▶ [About this task] Every line from the one containing "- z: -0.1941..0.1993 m" to the one containing "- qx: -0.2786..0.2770" in the records below, both included, must be set down exactly, and no other line.
--- The input Enclosed Below ---
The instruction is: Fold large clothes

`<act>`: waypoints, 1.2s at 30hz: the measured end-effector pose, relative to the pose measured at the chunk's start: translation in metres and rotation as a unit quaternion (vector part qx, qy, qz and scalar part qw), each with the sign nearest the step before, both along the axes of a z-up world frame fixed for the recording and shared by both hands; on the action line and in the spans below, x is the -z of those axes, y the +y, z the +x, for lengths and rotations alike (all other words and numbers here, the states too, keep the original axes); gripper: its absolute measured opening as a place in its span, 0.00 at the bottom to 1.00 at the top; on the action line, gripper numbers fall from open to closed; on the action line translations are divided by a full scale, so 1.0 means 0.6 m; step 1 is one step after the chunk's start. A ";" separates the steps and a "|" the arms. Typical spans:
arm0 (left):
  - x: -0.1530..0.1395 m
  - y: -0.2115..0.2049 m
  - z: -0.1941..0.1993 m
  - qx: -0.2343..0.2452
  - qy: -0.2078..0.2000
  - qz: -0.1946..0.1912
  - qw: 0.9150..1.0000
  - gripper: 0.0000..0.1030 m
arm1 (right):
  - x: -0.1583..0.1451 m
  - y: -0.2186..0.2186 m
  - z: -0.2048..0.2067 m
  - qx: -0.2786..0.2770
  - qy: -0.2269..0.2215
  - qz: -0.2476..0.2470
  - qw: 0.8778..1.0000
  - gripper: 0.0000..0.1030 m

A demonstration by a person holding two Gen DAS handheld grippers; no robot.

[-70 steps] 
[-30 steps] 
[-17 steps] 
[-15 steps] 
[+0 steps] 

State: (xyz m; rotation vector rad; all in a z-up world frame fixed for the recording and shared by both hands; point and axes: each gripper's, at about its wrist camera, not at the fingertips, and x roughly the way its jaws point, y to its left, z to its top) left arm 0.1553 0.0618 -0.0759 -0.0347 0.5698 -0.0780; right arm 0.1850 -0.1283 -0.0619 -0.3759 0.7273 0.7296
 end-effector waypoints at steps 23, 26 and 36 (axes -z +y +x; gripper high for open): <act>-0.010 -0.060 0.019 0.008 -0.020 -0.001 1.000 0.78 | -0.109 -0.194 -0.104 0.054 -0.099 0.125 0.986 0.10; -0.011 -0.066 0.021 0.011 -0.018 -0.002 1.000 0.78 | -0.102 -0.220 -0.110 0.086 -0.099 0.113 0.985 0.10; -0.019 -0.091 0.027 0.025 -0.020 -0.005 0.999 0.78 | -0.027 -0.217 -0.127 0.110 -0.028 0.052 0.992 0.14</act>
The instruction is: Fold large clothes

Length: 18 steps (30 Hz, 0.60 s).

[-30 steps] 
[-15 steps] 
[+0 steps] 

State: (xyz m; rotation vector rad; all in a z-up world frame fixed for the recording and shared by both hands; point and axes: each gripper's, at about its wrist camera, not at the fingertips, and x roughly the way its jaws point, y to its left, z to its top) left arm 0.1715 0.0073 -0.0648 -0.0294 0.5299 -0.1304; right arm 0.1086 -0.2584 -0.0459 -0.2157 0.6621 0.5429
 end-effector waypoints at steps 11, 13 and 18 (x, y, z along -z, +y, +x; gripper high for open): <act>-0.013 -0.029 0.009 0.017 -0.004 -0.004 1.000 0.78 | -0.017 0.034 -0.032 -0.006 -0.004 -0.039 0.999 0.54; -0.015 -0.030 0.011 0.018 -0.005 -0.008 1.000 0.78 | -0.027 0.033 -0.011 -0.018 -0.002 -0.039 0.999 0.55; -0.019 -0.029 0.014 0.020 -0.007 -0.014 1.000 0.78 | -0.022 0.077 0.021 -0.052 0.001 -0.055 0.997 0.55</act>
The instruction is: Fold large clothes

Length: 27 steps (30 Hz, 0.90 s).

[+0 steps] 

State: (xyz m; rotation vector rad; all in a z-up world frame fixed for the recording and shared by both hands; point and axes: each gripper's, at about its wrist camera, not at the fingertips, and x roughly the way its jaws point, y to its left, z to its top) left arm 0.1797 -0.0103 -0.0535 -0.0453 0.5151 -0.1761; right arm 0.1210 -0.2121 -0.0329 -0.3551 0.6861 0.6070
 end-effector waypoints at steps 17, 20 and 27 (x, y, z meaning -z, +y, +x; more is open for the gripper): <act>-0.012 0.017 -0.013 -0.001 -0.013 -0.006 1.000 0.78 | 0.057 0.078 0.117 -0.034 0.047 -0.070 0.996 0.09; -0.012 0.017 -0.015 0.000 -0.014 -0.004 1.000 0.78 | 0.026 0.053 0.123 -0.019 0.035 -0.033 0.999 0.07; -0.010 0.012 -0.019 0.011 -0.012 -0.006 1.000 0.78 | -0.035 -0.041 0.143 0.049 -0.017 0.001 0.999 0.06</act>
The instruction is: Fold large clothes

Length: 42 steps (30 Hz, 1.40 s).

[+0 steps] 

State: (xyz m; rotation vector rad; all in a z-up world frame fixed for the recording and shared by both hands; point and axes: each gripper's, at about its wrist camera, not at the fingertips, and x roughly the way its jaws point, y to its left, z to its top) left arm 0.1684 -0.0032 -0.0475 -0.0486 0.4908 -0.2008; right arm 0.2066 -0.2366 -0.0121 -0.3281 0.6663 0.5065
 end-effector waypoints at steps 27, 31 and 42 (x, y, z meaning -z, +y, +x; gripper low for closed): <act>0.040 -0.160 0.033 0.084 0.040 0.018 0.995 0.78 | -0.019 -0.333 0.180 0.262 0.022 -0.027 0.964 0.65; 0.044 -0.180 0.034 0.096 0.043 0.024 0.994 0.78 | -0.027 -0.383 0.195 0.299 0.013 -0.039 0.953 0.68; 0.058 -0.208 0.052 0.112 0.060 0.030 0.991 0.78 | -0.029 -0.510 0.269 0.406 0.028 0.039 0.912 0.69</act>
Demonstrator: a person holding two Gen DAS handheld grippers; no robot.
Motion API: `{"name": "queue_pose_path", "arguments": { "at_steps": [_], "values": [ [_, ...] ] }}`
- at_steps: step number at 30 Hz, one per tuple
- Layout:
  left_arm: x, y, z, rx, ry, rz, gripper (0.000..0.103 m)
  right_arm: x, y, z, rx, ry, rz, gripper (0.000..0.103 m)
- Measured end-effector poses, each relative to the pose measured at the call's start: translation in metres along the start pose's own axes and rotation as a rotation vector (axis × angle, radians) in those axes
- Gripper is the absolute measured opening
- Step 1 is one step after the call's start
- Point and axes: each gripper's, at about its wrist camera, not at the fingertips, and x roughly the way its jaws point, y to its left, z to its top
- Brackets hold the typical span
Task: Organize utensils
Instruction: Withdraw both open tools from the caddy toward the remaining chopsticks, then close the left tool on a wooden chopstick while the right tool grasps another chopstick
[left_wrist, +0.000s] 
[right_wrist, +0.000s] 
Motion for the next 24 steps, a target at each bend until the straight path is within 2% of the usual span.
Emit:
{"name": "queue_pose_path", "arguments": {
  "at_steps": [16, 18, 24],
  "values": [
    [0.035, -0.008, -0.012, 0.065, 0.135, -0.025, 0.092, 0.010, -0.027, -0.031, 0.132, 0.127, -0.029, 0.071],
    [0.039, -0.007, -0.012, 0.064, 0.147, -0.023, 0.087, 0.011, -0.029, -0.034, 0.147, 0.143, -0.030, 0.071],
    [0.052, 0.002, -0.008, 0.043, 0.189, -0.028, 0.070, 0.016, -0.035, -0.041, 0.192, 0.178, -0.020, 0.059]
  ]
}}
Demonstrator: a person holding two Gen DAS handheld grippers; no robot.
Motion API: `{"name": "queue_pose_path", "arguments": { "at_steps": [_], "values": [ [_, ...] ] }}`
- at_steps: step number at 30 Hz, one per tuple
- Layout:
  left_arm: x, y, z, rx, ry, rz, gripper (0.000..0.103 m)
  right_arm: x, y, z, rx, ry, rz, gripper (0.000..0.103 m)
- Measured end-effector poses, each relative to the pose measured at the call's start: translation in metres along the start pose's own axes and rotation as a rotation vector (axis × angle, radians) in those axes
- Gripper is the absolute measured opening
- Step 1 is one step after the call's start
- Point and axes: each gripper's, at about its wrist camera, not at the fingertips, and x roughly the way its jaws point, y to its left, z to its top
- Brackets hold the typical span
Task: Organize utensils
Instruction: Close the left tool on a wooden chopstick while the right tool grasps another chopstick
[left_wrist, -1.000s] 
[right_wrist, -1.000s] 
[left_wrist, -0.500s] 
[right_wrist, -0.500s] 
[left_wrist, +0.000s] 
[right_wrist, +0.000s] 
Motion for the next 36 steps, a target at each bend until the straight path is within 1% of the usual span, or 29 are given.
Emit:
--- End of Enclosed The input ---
▶ [Written answer]
  - z: -0.1941..0.1993 m
  - qx: -0.2343..0.2452
  - qy: -0.2078..0.2000
  - qz: -0.1946..0.1912
  - qw: 0.9150..1.0000
  - gripper: 0.0000..0.1030 m
arm1 (right):
  - x: -0.1583..0.1451 m
  - y: -0.2186..0.2186 m
  - z: -0.2048..0.2067 m
  - qx: -0.2786..0.2770

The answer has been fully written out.